Work request
Across the listing below, count the lines that mention the string "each". Reply with the figure only.

** Opening Recorded data block **

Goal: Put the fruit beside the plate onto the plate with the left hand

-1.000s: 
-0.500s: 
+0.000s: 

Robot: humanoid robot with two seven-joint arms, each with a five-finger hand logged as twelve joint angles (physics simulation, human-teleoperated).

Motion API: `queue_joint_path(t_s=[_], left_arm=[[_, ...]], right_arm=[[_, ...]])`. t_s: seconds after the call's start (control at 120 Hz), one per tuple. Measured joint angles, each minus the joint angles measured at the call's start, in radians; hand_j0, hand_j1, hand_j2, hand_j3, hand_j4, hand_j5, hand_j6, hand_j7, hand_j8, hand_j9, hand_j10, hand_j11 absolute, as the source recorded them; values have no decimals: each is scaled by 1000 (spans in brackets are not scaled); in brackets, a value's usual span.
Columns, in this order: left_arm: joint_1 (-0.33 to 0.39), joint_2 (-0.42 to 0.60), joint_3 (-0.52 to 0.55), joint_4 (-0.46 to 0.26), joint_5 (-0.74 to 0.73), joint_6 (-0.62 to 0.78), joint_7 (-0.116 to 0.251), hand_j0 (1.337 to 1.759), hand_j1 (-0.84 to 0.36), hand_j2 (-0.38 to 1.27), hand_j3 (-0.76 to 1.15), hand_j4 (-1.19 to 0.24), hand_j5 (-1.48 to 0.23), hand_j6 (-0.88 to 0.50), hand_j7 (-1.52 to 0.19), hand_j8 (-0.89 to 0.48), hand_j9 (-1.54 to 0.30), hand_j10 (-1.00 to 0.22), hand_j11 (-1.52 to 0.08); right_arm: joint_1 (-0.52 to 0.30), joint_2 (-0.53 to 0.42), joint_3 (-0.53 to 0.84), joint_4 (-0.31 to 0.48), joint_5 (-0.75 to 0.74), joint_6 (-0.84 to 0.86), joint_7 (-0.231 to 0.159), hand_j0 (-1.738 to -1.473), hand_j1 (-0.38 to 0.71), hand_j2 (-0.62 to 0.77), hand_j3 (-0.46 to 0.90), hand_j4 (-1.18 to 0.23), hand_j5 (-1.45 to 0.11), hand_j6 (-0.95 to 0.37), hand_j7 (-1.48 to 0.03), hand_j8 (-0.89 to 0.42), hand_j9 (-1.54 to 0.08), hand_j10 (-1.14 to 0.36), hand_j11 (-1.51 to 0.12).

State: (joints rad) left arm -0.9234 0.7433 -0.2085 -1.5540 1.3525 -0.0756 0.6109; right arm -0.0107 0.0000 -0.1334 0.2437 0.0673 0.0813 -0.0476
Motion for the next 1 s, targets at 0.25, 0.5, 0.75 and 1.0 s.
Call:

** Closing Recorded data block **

Output of the exercise
2